The Prime Minister is the political head of PNG. He is elected by Parliament. Since Independence only four men have been Prime Minister. The first was the man who saw the country through to Independence, Sir Michael Somare “The Chief” from East Sepik.
“I came with a vision. I wanted to see Papua New Guinea as an independent sovereign nation which could stand with the rest of the people in the Pacific and Asia region”, said Sir Michael. “A lot of people said it wouldn’t be possible to make a country out of 700 different dialects, different languages, but I was able to prove to them that it can be done. People are beginning to see themselves as Papua New Guineans.” Sir Michael formed PANGU (Papua and New Guinea Unite, known just as Pangu Pati) in 1967. He worked assiduously for Independence. He became Chief Minister in 1972 and in 1975 (at Independence) Prime Minister. But while his party has so far achieved the largest number of seats at each election, it has never commanded an overall majority.
When Sir Michael became Prime Minister he relied on a coalition to keep him there. The first coalition was with Sir Julius Chan’s People’s Progressive Party. In 1978 that coalition came apart largely because Somare wanted to tighten up on the leadership code which would have restricted the business interests of politicians. Chan’s party is essentially a businessman’s party. Somare struck a deal with the opposition and continued in power until 1980 when Somare lost a no confidence vote and Sir Julius Chan, from New Ireland, became the second Prime Minister of PNG.

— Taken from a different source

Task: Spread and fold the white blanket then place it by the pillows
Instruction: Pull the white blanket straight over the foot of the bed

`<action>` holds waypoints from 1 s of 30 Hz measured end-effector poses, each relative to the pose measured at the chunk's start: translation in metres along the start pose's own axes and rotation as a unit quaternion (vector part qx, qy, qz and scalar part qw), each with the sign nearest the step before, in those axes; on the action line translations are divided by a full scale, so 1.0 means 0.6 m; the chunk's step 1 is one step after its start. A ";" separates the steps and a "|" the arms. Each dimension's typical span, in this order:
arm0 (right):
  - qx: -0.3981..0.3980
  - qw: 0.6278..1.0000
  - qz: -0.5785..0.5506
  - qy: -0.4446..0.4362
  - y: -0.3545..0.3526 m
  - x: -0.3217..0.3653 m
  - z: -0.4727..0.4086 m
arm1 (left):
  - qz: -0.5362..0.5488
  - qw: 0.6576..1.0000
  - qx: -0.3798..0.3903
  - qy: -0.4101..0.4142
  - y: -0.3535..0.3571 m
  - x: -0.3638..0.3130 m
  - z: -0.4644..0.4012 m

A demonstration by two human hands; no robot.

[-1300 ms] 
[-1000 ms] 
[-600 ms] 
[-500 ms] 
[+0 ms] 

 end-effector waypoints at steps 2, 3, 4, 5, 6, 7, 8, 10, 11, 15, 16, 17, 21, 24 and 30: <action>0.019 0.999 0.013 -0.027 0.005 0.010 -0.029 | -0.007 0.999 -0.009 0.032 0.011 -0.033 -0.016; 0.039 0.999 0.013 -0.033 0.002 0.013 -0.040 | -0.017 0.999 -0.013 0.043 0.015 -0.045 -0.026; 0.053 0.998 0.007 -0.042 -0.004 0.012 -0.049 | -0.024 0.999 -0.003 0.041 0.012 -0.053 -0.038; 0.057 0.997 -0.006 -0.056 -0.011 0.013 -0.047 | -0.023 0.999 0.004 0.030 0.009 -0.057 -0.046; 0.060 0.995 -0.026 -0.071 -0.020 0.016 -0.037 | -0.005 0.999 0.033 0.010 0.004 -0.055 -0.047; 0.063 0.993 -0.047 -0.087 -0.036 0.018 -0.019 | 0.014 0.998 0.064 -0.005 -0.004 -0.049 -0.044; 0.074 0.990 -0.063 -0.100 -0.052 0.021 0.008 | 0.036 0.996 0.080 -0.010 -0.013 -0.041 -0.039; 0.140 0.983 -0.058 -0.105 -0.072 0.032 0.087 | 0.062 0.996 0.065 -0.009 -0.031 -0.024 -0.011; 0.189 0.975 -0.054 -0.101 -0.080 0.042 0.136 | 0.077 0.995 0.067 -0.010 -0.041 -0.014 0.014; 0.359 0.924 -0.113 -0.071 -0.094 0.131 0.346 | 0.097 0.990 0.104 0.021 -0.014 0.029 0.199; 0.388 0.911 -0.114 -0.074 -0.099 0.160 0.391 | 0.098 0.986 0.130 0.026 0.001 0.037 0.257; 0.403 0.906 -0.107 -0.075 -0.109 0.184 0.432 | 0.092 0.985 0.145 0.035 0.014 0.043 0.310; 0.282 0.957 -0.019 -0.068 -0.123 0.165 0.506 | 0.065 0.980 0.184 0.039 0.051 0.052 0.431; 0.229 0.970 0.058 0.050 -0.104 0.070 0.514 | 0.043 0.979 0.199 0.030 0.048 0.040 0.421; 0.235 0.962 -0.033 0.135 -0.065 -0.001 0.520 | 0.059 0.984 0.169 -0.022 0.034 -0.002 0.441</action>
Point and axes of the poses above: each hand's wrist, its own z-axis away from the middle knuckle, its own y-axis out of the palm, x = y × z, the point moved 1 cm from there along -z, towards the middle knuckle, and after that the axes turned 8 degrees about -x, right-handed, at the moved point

For two years Sir Julius Chan successfully fought to keep his government intact and built up his numbers to 70 as members switched allegiance and crossed the floor. 1982 was election year. However, it turned out to be a triumph for Somare. PANGU achieved 34% of the vote and won almost half the Parliamentary seats. Somare was Prime Minister for the next three years by which time his party was splitting apart. Sir Julius Chan tabled the motion of no confidence nominating Paias Wingti, the MP for Mt. Hagen in the Western Highlands, as alternative Prime Minister. Somare survived one vote and then fell. Paias Wingti became Prime Minister.
Paias Wingti had been a member of PANGU party and had taken office in successive Somare governments, but in 1985 had split and formed his own party, the PDM, the People’s Democratic Movement. He was thirty four when he took the Office of Prime Minister. “There will be a different style of leadership”, he promised. “There will be discipline and control of expenditure.” Wingti had eighteen months to the next election. It was close run. In a desperate attempt to save his party Somare stepped down and Rabbie Namaliu from East New Britain took over as PANGU leader. In mid 1987, the election returned Wingti to office however his government was defeated in a no-confidence vote in July 1988, and a coalition government led by Namaliu took power.
The next four years were swings and roundabouts as first Wingti and then Namaliu tried to keep their coalition governments together. In the 1992 election, Wingti returned to power leading a coalition government. By 1992 it became clear that the vote of no confidence mechanism might turn consensus into instability and the constitution was modified to allow successive governments a period of grace. On 24 September 1993, Parliament was advised that Palais Wingi had resigned from the role of Prime Minister. Nominations were then called and Wingi was subsequently re-nominated and re-appointed to the role. The opposition objected and one year later the Supreme Court ruled that it was unconstitutional for a prime minister to be re-appointed by Parliament on the same day that Parliament heard of the preceding resignation. Sir Julius Chan then led a coalition government of the People’s Progress Party and the Pangu Party.
Sir Julius once described PNG politics as “regionalistic and tribally based. Each member has a strong commitment to directly benefit his immediate electorate. In a way that is a good thing.” It puts pressure on members to service the needs of their electorate. It makes a logic out of a system that frequently seems illogical to an outsider. Sir Julius is an astute politician. He began as an officer in the Australian Administration. He has led his party since 1970. In the 1970’s he was a Governor of the International Monetary Fund, the World Bank and the Asian Development Bank. He has always shown great interest in matters of finance, trade and industry. In 1980 he was awarded a KBE and became Sir Julius Chan. In 1994 his service to Papua New Guinea was recognised by the highly prestigious award Knight Grand Cross of the Order of St.Michael and St.George (GCMG). Sir Julius remains head of government today and is also Minister for Foreign Affairs.